§ TASK
Work through the data below and state how many lines contain "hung", giving that number alone.

§ GIVEN MATERIAL
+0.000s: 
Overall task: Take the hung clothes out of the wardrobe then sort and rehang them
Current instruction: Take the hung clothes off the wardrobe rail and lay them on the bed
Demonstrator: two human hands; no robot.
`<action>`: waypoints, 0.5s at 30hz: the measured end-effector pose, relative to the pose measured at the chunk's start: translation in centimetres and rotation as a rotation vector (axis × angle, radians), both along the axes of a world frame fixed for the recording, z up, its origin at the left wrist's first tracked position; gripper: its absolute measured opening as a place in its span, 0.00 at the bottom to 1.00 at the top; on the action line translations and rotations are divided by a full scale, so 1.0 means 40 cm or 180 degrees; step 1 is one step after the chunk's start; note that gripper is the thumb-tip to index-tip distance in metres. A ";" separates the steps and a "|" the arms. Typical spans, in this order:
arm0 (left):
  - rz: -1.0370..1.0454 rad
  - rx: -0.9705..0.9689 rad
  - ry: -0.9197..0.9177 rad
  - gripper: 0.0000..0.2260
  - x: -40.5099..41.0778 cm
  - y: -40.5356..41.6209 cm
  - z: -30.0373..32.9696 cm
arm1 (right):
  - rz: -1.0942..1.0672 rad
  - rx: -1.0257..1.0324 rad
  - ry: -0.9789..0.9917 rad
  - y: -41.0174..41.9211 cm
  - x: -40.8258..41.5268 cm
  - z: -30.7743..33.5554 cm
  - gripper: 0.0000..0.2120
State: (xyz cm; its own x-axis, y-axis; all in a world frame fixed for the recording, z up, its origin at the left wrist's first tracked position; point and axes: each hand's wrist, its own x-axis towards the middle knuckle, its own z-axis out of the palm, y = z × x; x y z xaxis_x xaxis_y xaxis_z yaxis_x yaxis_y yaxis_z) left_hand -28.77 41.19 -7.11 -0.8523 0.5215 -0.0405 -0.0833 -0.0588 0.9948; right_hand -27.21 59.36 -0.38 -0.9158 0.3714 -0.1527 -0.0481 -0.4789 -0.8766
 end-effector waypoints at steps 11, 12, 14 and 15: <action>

§ EXERCISE OUTPUT
2